Dr. Keith Hopcroft of The Times has put together his list top 9 medical myths. Can having sex cause a heart attack? Are headaches a sign of brain tumors? Is breast self-exam actually useless? Can the flu shot give you the flu? Put your medical knowledge to the test. Check out the myths, inside…

9. Having sex can cause a heart attack in men.
Mostly untrue. Per hour, the chances of a 50 year old, non-smoking male suffering a heart attack is about 1 in a million. During sex this increases to 2 in a million which is still negligible.

8. High blood pressure causes headaches.
Very untrue except for in extreme rare cases. High blood pressure usually has no superficial symptoms at all.

7. Diabetics crave sugar.
Mostly untrue. Some diabetics require sugar if their glucose is too low but craving sugar by itself does not equal diabetes.
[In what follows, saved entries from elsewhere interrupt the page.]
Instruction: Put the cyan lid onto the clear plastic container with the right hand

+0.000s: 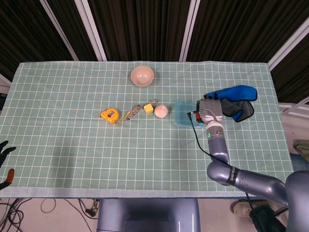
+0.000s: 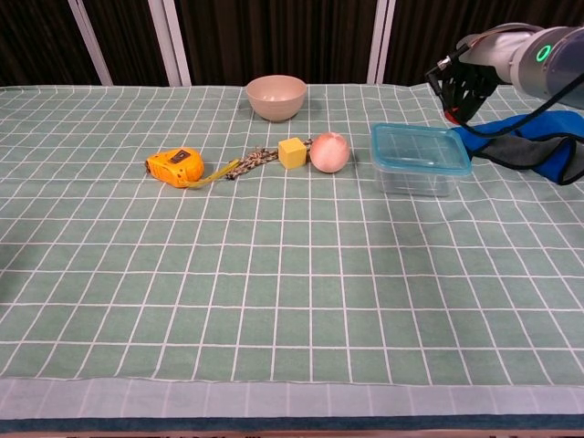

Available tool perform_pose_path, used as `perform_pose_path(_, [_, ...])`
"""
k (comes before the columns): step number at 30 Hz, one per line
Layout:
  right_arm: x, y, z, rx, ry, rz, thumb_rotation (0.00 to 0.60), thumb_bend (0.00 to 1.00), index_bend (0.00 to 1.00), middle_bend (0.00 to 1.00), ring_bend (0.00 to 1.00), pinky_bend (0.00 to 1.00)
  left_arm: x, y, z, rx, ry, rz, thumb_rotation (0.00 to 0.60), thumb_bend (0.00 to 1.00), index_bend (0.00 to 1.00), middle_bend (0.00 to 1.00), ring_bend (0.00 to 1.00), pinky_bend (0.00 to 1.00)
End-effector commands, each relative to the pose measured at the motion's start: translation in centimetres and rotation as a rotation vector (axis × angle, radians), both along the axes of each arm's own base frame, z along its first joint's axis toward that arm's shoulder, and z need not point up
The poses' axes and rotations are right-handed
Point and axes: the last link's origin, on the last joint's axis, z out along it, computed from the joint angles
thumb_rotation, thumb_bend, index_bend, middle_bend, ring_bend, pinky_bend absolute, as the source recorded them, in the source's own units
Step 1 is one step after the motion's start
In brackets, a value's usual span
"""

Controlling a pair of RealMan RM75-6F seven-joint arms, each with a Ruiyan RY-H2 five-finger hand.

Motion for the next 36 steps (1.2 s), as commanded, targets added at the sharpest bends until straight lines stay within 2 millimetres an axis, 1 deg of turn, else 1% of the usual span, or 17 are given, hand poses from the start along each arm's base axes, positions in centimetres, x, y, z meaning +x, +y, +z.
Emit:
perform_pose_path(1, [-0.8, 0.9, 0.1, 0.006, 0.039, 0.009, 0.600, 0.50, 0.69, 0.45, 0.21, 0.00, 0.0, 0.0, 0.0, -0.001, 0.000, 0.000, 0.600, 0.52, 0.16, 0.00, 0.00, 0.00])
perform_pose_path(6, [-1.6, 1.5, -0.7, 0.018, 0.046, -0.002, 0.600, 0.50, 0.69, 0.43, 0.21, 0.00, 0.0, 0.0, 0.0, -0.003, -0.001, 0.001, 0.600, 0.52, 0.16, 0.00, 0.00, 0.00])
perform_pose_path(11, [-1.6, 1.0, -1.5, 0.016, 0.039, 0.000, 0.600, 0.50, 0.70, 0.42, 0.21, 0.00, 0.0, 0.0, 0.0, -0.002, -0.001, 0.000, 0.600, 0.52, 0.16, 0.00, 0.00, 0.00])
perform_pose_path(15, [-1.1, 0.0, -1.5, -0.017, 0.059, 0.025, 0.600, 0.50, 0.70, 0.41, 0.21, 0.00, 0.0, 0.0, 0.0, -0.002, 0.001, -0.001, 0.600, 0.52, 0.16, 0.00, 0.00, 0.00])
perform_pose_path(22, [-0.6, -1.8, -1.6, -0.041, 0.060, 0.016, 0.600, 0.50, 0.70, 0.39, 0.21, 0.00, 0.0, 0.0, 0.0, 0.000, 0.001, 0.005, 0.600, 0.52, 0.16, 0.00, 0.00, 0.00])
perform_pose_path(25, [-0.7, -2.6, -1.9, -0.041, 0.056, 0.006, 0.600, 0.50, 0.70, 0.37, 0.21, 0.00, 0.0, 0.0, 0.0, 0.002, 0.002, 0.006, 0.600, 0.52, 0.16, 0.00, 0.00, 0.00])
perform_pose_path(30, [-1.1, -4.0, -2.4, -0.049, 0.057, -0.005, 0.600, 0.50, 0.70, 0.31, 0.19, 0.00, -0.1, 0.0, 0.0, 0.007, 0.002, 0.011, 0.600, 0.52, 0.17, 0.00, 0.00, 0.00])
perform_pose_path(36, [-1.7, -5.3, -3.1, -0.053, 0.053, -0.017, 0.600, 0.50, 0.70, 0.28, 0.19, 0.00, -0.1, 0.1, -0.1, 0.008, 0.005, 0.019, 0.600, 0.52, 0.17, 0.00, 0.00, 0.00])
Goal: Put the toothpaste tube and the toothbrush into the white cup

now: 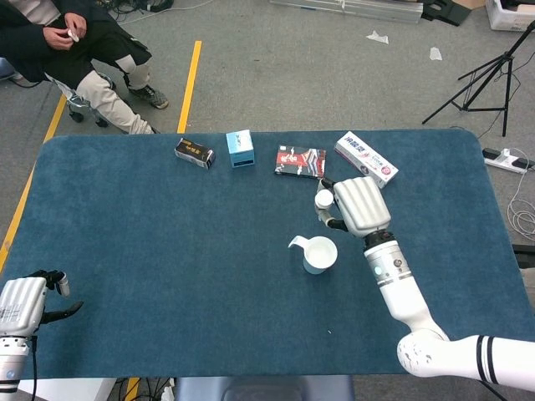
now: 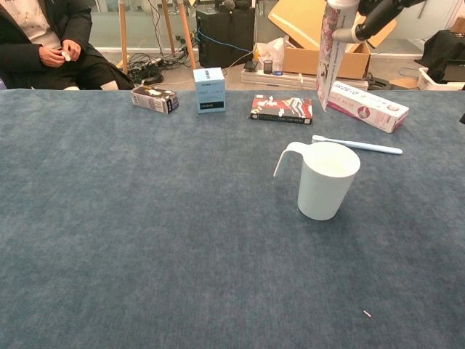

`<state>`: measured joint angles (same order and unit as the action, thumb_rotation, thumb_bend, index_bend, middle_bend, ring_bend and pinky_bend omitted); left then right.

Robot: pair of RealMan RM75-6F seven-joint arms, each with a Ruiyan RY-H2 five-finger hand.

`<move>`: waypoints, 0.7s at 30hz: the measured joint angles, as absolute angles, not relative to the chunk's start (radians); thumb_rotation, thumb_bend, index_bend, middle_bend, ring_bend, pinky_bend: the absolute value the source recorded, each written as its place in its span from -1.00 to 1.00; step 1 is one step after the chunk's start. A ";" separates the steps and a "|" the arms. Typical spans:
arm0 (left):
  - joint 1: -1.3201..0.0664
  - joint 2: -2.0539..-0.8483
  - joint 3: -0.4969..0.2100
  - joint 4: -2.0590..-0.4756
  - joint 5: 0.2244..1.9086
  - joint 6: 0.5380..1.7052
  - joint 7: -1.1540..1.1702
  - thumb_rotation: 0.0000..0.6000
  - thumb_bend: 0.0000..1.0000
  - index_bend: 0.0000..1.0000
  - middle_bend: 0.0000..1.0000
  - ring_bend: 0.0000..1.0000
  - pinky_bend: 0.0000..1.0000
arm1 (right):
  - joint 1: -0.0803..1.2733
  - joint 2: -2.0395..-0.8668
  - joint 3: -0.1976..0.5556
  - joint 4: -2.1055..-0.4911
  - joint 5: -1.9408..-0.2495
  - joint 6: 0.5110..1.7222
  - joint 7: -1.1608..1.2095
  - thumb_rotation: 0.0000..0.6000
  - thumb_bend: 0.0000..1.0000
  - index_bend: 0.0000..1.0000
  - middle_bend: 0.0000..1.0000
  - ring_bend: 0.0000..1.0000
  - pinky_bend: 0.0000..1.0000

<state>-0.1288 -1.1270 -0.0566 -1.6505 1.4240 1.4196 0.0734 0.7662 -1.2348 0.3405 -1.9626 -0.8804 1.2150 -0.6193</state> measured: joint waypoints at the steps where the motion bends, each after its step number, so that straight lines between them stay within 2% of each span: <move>1: -0.129 -1.127 -0.056 -1.650 1.424 1.419 0.074 1.00 -0.91 0.32 0.24 0.07 0.26 | 0.767 -1.233 0.341 -1.969 -0.877 1.217 -0.619 1.00 -0.41 0.41 1.00 1.00 1.00; 21: -0.129 -1.131 -0.057 -1.643 1.423 1.422 0.080 1.00 -0.92 0.32 0.24 0.07 0.26 | 0.791 -1.188 0.336 -2.103 -0.753 1.222 -0.609 1.00 -0.41 0.41 1.00 1.00 1.00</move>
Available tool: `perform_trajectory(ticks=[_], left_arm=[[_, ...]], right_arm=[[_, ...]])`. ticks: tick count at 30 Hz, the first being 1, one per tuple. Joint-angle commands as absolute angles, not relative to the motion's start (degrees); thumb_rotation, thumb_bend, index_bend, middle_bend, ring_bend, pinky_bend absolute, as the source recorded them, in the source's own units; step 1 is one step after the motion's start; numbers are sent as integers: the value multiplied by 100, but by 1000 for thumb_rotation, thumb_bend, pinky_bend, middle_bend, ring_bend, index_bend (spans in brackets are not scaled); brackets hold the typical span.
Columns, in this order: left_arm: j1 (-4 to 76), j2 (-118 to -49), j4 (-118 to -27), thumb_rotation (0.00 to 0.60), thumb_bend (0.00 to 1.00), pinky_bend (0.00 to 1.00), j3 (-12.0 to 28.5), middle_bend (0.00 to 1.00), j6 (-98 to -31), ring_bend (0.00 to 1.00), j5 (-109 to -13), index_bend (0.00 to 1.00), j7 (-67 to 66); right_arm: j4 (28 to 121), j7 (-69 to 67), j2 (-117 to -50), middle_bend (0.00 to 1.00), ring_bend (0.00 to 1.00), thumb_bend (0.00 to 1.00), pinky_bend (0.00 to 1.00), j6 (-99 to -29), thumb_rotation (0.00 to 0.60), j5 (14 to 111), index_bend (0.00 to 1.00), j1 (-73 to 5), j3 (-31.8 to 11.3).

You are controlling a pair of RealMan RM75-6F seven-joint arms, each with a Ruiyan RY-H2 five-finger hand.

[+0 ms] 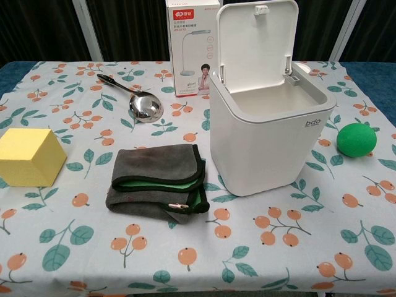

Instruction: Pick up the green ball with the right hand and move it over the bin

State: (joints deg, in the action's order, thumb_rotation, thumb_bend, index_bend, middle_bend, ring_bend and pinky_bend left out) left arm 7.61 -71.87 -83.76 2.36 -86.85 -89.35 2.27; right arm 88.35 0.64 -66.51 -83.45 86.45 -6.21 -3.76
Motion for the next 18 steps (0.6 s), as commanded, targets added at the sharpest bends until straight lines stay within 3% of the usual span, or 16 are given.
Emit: perform_trajectory(ticks=[1,18], left_arm=[[767,-7180,-8346,600,0,68,235,76,-8651,0,-8908,85,259],[762,-7272,-8324,600,0,67,188,76,-8658,0,-8948,85,194]], right_arm=[[8844,93,-6662,0,0,50,0,-8334,600,8644,0,-627,-372],[8913,256,-6503,0,0,50,0,-8074,600,8624,0,-708,-289]])
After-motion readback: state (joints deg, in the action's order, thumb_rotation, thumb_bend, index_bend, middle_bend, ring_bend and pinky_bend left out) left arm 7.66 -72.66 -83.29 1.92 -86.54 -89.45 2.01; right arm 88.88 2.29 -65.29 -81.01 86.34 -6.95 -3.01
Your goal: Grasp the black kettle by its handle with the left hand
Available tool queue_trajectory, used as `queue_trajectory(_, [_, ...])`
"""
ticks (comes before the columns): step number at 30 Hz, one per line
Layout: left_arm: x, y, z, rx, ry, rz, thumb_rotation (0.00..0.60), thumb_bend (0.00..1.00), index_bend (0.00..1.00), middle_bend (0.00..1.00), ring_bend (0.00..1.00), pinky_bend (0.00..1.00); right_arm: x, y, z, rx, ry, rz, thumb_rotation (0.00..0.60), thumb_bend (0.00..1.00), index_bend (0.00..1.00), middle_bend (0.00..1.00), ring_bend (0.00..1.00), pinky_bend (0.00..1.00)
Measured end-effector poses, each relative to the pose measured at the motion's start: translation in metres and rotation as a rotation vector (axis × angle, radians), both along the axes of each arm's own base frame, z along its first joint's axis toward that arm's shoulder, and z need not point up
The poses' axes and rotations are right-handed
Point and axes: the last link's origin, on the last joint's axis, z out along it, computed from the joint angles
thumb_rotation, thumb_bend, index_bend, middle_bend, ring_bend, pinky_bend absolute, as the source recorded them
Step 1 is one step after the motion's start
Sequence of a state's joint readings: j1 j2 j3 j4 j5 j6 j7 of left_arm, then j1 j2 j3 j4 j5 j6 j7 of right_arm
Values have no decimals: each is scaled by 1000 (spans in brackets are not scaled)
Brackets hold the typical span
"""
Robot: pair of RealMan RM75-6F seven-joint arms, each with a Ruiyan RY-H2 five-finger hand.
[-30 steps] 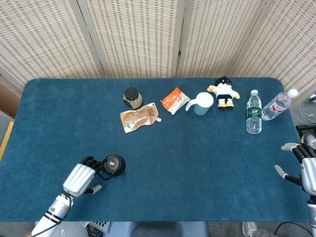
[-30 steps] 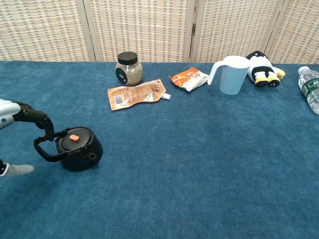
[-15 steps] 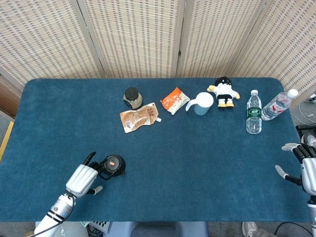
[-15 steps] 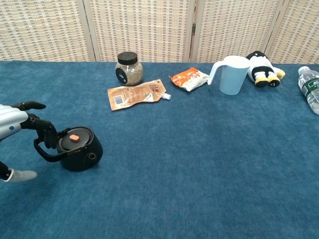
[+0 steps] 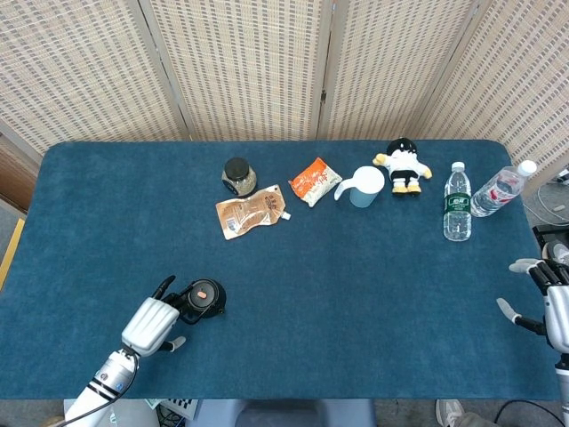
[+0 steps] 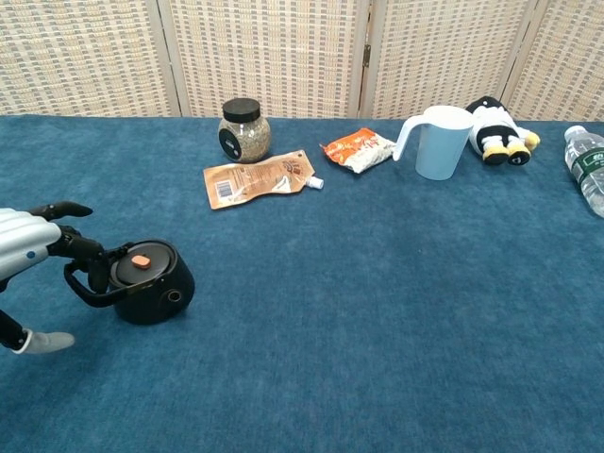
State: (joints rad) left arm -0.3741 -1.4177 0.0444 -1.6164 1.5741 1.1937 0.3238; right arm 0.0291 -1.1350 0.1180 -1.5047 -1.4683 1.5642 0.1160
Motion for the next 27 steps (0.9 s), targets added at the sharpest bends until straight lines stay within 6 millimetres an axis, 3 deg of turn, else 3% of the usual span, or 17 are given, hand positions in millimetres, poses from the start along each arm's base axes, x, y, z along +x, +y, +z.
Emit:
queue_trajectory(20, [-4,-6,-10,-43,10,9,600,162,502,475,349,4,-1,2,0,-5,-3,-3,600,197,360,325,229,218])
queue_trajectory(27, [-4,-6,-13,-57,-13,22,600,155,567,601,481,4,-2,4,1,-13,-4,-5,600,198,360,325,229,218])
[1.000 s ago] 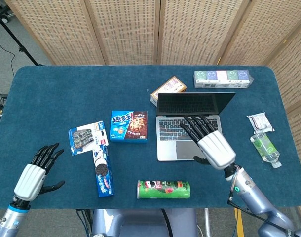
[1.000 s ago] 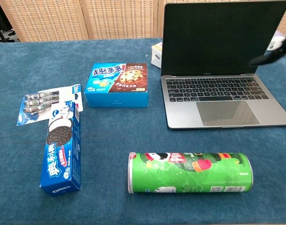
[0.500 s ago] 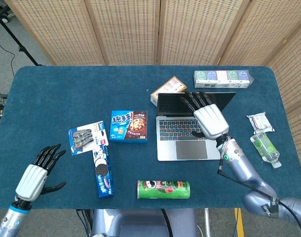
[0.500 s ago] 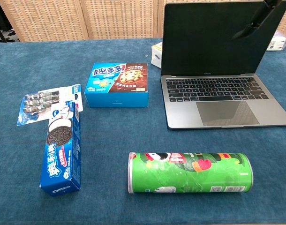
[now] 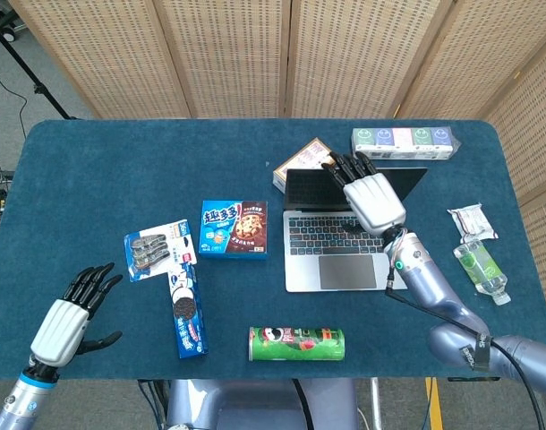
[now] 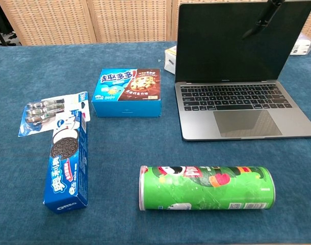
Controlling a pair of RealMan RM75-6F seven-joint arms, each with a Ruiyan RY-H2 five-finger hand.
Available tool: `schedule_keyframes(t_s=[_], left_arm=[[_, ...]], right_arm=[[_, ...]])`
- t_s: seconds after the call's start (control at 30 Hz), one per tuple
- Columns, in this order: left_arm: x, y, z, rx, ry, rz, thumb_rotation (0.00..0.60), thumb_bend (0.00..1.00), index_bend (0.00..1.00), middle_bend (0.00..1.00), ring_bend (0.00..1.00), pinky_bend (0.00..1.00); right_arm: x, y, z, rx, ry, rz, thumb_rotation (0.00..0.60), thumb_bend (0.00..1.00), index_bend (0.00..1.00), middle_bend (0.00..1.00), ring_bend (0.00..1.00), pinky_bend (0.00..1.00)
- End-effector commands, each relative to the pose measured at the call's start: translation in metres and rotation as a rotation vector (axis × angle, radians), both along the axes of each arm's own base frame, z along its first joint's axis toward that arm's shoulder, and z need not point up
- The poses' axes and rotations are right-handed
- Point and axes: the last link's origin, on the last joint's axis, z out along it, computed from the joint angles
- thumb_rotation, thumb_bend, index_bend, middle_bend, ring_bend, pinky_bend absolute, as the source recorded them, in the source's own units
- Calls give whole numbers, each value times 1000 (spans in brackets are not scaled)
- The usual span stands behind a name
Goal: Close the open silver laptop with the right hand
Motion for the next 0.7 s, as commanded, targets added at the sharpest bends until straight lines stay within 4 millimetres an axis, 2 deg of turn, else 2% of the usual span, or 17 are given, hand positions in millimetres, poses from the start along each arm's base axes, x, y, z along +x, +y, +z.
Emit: schedule_keyframes(t_s=[0.03, 0.37, 0.7], left_arm=[[0, 0, 0, -2, 0, -2, 600, 3, 131, 0, 74, 91], [0, -1, -3, -20, 3, -4, 600, 2, 130, 0, 73, 91], [1, -1, -5, -33, 6, -5, 600, 3, 130, 0, 73, 91]], right_arm=[[3, -4, -4, 6, 4, 0, 600, 2, 0, 0, 0, 0], [4, -20, -13, 14, 21, -29, 600, 2, 0, 0, 0, 0], [1, -27, -19, 20, 27, -43, 600, 2, 0, 0, 0, 0]])
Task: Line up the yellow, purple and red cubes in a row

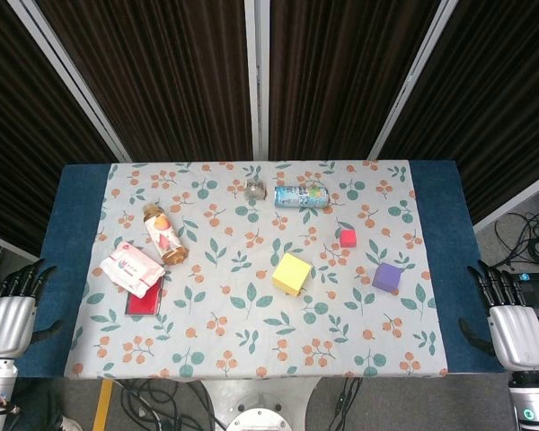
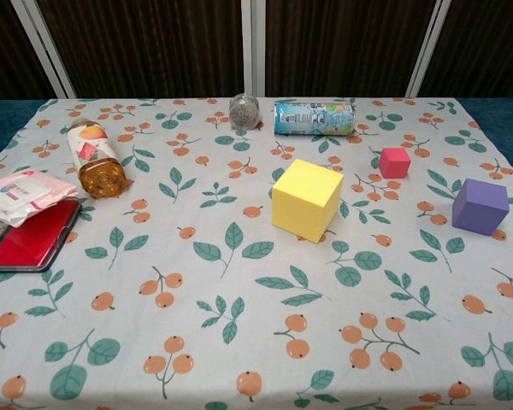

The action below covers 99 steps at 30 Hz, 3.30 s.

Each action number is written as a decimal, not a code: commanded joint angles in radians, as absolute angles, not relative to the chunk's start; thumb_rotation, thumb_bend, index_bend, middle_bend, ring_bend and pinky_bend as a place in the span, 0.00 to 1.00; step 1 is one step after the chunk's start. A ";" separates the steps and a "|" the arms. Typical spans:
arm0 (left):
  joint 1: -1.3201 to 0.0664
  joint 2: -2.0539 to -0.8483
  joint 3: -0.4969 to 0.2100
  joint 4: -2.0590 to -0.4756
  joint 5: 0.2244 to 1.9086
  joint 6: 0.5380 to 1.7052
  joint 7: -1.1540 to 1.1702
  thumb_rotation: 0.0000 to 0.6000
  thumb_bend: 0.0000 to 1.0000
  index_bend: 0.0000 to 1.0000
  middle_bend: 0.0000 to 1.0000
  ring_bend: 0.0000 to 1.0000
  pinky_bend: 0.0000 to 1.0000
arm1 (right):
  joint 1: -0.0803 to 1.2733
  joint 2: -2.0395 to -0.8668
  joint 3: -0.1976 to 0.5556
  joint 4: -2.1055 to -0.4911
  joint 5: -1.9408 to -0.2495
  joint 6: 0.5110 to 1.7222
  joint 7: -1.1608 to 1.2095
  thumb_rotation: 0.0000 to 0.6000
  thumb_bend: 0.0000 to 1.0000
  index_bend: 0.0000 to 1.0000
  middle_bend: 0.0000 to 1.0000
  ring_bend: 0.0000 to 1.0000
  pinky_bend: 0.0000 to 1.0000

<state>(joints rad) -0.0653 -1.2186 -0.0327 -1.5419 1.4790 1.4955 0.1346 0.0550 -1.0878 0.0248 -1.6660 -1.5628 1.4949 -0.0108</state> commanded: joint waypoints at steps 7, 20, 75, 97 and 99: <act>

6. Women need to self-examine their breasts.
Very untrue. Research shows that self-exam has no effect in terms of breast cancer outcomes because it isn’t sensitive enough to detect important lumps. In fact it can cause harm by subjecting examiners to increased anxiety. The same holds true for testicular self-exam in males.

5. Diet cuts cholesterol.
Mostly untrue. In clinical trials, diet alone could only cut cholesterol by 10%. Doctors rarely suggest diet changes alone if your cholesterol really needs lowering.

4. Headaches alone can be a sign of a brain tumor.
Totally untrue. Actual tumors produce other symptoms like personality change, fits, or shaking.

3. You shouldn’t mix antibiotics and alcohol.
Totally untrue with the exception of the antibiotic metronidazole. Most interactions between alcohol and antibiotics are so small that they’re irrelevant.

2. Your tiredness may be caused by anemia.
Mostly untrue. Tiredness by itself is common and usually caused by lifestyle issues. Many times people with tiredness have blood tests that reveal anemia but it was probably not the actual cause of the tiredness.

1. Flu shots give you the flu.
Totally untrue. The vaccine does not contain live virus so it cannot cause the flu. However, many people will contract the cold or the flu around the time of their flu shot and link it to their flu shot.